■ **What is being asked**: Where the records appear below, transcribe them exactly, leaving none out.

■ **Collected data entries**:
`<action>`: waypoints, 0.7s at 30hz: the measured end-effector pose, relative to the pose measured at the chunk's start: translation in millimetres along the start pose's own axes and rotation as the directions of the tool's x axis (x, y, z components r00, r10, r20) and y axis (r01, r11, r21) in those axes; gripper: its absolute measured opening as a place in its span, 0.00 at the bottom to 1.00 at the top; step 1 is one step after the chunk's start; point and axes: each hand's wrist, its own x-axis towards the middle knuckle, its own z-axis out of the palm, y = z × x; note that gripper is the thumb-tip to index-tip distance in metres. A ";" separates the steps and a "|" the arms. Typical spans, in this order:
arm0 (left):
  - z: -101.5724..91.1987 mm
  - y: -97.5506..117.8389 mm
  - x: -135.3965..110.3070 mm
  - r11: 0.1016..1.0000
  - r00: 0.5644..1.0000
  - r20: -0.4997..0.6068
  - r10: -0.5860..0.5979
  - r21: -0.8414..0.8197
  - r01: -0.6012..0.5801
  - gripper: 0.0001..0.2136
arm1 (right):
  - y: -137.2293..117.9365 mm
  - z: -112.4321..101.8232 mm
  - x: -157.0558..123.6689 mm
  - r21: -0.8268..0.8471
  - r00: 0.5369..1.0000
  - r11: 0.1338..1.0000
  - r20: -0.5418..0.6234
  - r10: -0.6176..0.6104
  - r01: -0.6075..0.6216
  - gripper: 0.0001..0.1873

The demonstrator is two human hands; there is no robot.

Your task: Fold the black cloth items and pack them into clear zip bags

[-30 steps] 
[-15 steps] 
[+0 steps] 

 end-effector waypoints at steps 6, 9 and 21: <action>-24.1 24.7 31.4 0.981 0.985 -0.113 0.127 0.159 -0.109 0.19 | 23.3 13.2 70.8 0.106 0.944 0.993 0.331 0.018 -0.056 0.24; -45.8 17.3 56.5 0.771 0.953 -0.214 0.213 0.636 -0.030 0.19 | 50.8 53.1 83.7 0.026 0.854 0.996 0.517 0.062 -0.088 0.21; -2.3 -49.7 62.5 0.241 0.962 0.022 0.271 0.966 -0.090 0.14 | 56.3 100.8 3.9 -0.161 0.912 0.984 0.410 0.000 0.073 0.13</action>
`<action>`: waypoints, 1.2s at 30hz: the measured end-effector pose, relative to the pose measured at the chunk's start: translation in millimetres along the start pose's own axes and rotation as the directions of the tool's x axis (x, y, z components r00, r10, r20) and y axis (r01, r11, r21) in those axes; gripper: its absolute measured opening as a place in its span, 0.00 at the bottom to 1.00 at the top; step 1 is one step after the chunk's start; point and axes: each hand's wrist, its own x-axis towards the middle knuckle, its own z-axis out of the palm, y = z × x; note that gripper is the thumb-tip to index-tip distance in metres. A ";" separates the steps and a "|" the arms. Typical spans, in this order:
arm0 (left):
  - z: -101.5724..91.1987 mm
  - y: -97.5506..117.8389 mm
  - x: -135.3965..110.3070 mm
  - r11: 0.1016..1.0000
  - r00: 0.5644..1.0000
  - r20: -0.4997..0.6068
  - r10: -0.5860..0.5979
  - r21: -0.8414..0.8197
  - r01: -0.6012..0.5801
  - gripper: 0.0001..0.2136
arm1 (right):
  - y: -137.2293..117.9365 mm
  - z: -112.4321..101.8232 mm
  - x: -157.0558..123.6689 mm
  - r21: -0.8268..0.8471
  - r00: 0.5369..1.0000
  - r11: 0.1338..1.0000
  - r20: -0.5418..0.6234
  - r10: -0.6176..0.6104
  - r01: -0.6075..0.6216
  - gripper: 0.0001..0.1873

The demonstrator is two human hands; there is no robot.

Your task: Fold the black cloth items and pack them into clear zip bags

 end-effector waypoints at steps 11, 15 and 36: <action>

■ **Your response**:
`<action>`: waypoints, 0.7s at 30hz: the measured end-effector pose, relative to the pose measured at the chunk's start: translation in millimetres along the start pose's own axes and rotation as the directions of the tool's x axis (x, y, z components r00, r10, r20) and y axis (r01, r11, r21) in those axes; gripper: its absolute measured opening as a place in its span, 0.00 at the bottom to 1.00 at the top; step 1 is one step after the chunk's start; point and axes: each hand's wrist, its own x-axis towards the middle knuckle, its own z-axis out of the palm, y = z × x; note that gripper is the thumb-tip to index-tip distance in metres. A ";" separates the steps and a "|" the arms. Typical spans, in this order:
arm0 (left):
  - z: -101.5724..91.1987 mm
  - y: -97.5506..117.8389 mm
  - x: -135.3965..110.3070 mm
  - r11: 0.1016..1.0000
  - r00: 0.5644..1.0000
  - r20: -0.4997..0.6068
  - r10: -0.5860..0.5979
  - r21: -0.8414..0.8197
  - r01: -0.6012..0.5801
  - gripper: 0.0001..0.2136
arm1 (right):
  - y: -137.2293..117.9365 mm
  - z: -112.4321..101.8232 mm
  - x: -157.0558..123.6689 mm
  - r21: -0.8268..0.8471
  - r00: 0.5369..1.0000
  - r11: 0.1338..1.0000
  - r20: -0.5418..0.6234
  - r10: -0.6176..0.6104
  - r01: -0.6075..0.6216
  - gripper: 0.0001..0.1873

The demonstrator is two human hands; there is no robot.

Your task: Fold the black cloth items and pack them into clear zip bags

[-30 steps] 
[-15 steps] 
[+0 steps] 

 end-effector waypoints at steps 6, 9 and 21: <action>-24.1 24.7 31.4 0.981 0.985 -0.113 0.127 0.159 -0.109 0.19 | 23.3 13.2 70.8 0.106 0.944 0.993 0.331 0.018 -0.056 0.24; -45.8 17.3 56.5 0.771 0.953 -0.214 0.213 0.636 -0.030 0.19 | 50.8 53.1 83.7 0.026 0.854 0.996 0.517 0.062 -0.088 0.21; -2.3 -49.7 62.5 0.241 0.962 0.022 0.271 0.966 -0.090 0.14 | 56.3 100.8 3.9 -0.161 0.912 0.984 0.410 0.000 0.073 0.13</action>
`<action>`: waypoints, 1.2s at 30hz: the measured end-effector pose, relative to the pose measured at the chunk's start: translation in millimetres along the start pose's own axes and rotation as the directions of the tool's x axis (x, y, z components r00, r10, r20) and y axis (r01, r11, r21) in those axes; gripper: its absolute measured opening as a place in its span, 0.00 at the bottom to 1.00 at the top; step 1 is one step after the chunk's start; point and axes: each hand's wrist, its own x-axis towards the middle knuckle, its own z-axis out of the palm, y = z × x; note that gripper is the thumb-tip to index-tip distance in metres. A ";" separates the steps and a "|" the arms. Typical spans, in this order:
arm0 (left):
  - z: -101.5724..91.1987 mm
  - y: -97.5506..117.8389 mm
  - x: -135.3965..110.3070 mm
  - r11: 0.1016..1.0000
  - r00: 0.5644..1.0000
  - r20: -0.4997..0.6068
  - r10: -0.5860..0.5979
  - r21: -0.8414..0.8197
  - r01: -0.6012..0.5801
  - gripper: 0.0001..0.2136
arm1 (right):
  - y: -137.2293..117.9365 mm
  - z: -112.4321..101.8232 mm
  - x: -157.0558..123.6689 mm
  - r21: -0.8268..0.8471
  - r00: 0.5369..1.0000
  - r11: 0.1338..1.0000
  - r20: -0.5418..0.6234
  - r10: -0.6176..0.6104
  - r01: -0.6075..0.6216
  - gripper: 0.0001..0.1873

The demonstrator is two human hands; there is no robot.

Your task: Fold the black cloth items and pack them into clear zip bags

 end-effector waypoints at steps 11, 15 and 36: <action>

What came before is the complete response.